Not only intelligent, but a cloud of speechless dreams.

You must be a dancer—but your dance

Must move sweetly in every circumstance.

You must be neither too young, nor too old.

You must be modest, but also devilish and bold.

You cannot be clumsy, or rude, or crazy, or any

Of the million, subtle, things which make us ugly!

You cannot be too large, too thin, too spotty, or too small.

You must be able to love, and love one, and if not one, all.

Nothing is more attractive than the attractive which can pine

Madly for one. Attractive love is greater than wealth or wine.

Some cannot love; love is not a casual thing; maybe one loved before,

And cannot love again. If there’s no love, what is attractive for?

The pain, when attractive is attractive—but not for them,

Ruins happiness.
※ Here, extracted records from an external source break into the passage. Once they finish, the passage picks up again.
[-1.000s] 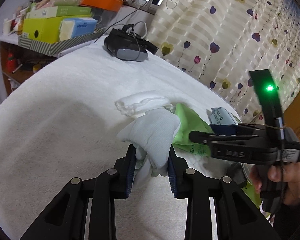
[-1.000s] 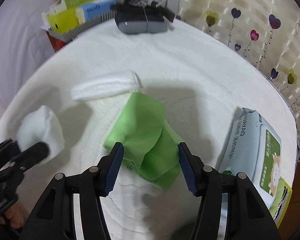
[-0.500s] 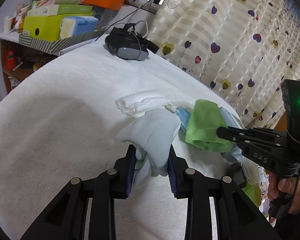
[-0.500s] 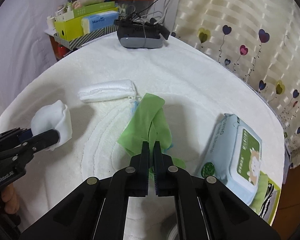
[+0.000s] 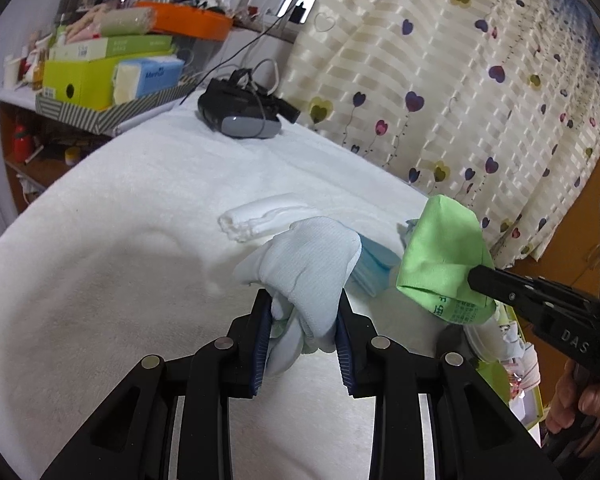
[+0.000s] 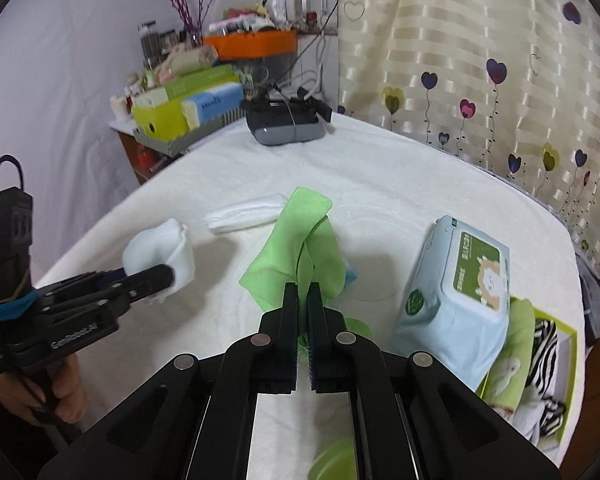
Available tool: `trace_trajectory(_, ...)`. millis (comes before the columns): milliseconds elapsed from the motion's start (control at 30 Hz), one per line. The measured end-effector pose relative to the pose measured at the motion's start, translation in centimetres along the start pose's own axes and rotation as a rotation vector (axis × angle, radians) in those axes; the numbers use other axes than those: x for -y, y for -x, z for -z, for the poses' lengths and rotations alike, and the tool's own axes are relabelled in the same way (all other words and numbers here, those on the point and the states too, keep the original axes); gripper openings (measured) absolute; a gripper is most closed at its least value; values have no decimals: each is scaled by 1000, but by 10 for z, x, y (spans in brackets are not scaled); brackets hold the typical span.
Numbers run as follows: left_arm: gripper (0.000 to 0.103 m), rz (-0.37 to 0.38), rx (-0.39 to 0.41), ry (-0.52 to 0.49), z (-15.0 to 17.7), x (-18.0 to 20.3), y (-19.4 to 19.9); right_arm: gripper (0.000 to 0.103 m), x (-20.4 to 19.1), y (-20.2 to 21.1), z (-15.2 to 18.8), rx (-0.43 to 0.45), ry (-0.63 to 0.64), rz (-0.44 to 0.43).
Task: Organize soft objects
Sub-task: 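Grasp the green cloth with the right tool while the left tool holds the white sock, then carry the white sock and green cloth over the green box with both tools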
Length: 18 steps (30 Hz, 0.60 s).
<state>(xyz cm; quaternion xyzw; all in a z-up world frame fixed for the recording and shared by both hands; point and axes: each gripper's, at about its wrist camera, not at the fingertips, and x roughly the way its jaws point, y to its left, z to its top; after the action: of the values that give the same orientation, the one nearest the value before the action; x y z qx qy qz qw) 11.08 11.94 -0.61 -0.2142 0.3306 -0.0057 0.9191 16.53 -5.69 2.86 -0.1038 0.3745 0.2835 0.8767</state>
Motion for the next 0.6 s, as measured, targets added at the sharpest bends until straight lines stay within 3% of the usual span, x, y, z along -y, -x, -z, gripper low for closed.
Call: trace_trajectory(600, 28, 24, 87, -141, 18, 82, 62, 4, 7, 97, 42, 194, -76, -37)
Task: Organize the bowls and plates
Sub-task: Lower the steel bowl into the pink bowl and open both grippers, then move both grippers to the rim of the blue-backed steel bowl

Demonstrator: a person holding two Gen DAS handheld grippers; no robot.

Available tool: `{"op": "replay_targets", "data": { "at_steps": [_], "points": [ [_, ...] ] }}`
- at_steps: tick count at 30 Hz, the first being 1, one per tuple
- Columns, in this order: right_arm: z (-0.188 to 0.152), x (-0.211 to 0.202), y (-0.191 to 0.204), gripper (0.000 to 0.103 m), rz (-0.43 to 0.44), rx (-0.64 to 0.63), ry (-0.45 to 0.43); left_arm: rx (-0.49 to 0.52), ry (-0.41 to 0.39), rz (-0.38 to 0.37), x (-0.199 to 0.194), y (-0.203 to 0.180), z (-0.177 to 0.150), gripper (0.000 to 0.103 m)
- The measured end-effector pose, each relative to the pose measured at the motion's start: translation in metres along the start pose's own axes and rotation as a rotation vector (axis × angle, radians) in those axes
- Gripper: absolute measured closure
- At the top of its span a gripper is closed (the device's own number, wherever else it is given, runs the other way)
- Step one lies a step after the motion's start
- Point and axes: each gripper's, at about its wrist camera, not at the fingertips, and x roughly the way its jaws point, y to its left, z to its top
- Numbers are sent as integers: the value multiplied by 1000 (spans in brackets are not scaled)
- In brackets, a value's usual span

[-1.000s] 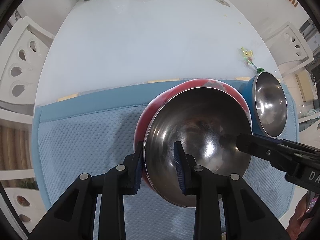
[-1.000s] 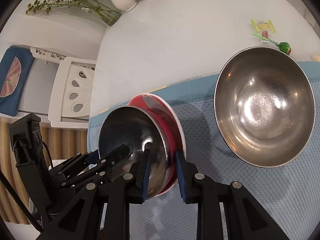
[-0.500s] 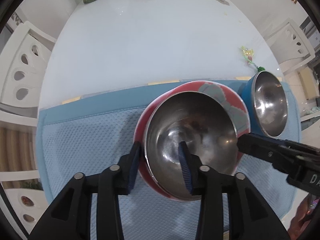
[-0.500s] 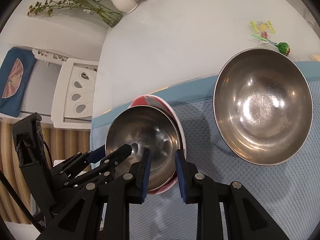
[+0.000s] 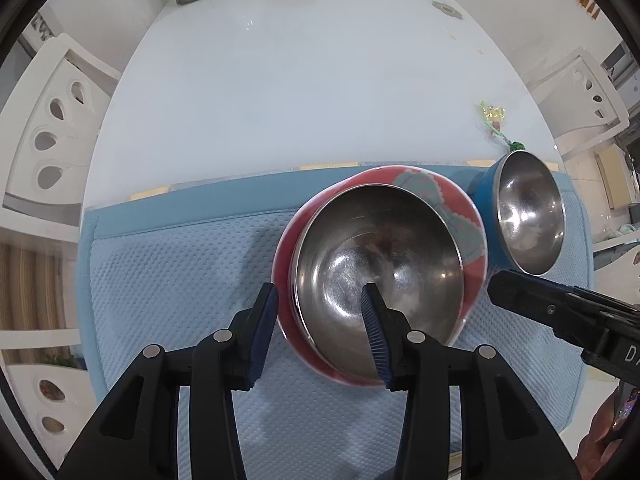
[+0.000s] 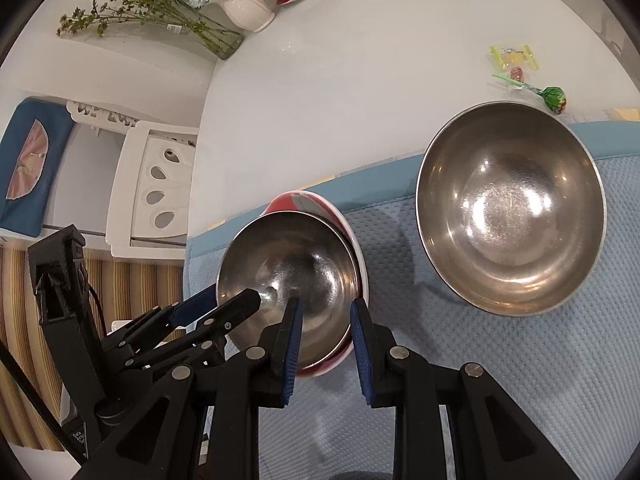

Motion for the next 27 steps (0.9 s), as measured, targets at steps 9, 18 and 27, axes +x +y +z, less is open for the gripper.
{"op": "replay_targets", "data": {
  "at_steps": [9, 18, 27],
  "points": [
    [-27, -29, -1, 42, -33, 28, -24, -29, -20, -51, -29, -5, -17, 35],
    [-43, -60, -58, 30, -27, 132, -40, -50, -12, -37, -33, -50, -18, 27],
    [-20, -76, -113, 30, -49, 178, -67, -183, 40, -146, -9, -112, -30, 27]
  ]
}}
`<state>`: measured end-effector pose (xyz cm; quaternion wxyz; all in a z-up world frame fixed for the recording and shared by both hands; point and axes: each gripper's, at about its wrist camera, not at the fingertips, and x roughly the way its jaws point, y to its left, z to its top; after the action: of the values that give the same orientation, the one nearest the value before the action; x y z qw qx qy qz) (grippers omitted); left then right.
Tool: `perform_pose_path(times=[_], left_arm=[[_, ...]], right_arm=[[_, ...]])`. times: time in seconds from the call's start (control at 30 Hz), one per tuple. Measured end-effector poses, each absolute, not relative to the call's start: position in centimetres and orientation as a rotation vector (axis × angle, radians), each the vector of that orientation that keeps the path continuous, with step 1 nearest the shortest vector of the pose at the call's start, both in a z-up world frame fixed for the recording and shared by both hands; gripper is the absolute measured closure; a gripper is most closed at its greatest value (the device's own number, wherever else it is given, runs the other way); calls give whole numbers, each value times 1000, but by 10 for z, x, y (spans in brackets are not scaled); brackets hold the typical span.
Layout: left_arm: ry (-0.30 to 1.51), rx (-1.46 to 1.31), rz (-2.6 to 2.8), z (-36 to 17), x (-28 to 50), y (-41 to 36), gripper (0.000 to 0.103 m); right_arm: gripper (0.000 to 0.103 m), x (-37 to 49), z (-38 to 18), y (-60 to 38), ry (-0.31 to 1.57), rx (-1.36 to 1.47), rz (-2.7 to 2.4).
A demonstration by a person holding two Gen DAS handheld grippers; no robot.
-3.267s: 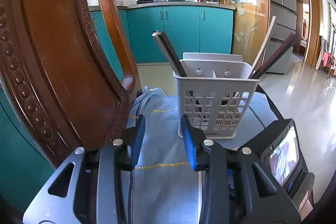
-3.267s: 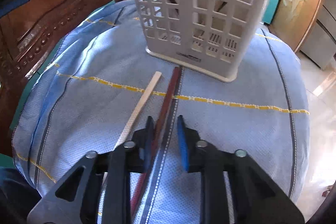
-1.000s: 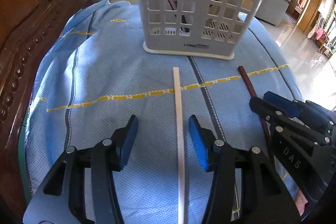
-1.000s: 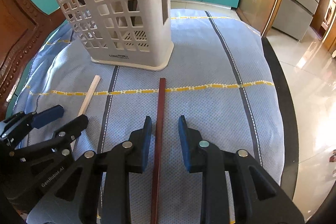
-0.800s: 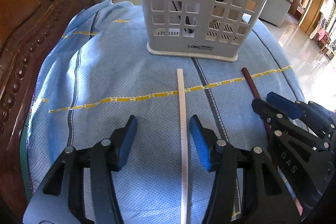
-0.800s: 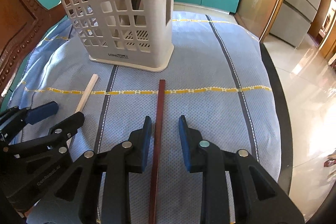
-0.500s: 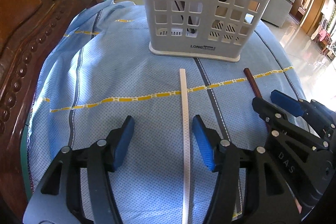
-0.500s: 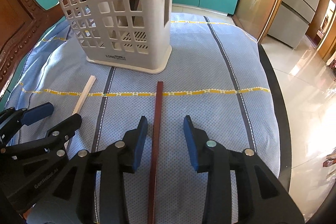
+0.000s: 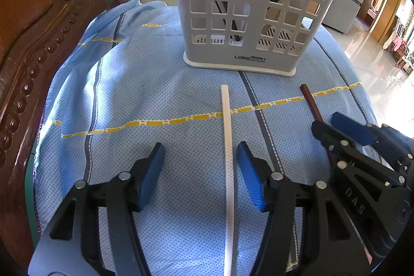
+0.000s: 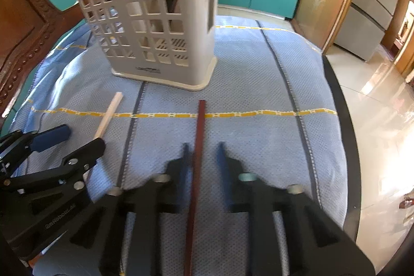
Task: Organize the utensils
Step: 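Close the right tool on a dark brown chopstick while the left tool grasps a white chopstick, then lift both chopsticks over the white caddy and open both tools to drop them in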
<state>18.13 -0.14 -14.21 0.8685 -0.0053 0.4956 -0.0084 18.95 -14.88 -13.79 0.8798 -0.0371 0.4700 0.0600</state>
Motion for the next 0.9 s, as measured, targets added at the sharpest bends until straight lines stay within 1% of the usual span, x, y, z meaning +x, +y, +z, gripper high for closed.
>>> perform_pose_path(times=[0.03, 0.1, 0.13, 0.17, 0.2, 0.33, 0.53, 0.7, 0.77, 0.9], left_arm=[[1035, -8, -22, -142, 181, -2, 54], [1031, -4, -32, -141, 181, -4, 73], [1026, -2, -38, -140, 181, -5, 78], [1024, -1, -41, -140, 181, -5, 90], [1024, -2, -40, -140, 181, -6, 95], [982, -14, -32, -133, 178, -4, 96], [812, 47, -17, -95, 157, -10, 96], [688, 48, -69, -54, 128, -11, 96], [648, 26, -83, -36, 118, -8, 96], [568, -25, -111, 3, 101, -2, 96]], right_arm=[[95, 190, -138, -149, 983, -68, 135], [96, 189, -137, -147, 985, -63, 145], [96, 188, -137, -148, 986, -53, 151], [96, 188, -137, -149, 989, -35, 162], [97, 188, -136, -149, 990, -23, 170], [97, 186, -127, -152, 946, -24, 162], [97, 171, -91, -159, 822, -3, 182], [97, 142, -43, -173, 666, 21, 244], [96, 122, -11, -188, 576, 65, 278], [96, 105, 27, -203, 491, 104, 278]])
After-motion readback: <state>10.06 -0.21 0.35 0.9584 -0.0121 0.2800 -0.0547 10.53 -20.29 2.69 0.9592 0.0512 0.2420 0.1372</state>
Attractive must always worry about them.

Yet the attractive woman has no obligation to love a particular guy,

But if the attractive is attractive to the world’s eye,

The unattractive need to be respectful and aloof,

And let the attractive seek a more complex love,

Not monogamous, private perhaps, or public, practical, difficult,

Who is to say? The happy, attractive woman will harm

Everyone who tends to jealousy, seeing the lucky on her arm.

Finally, attractiveness is always dying.

And what if you, the poet whom she loves, is lying?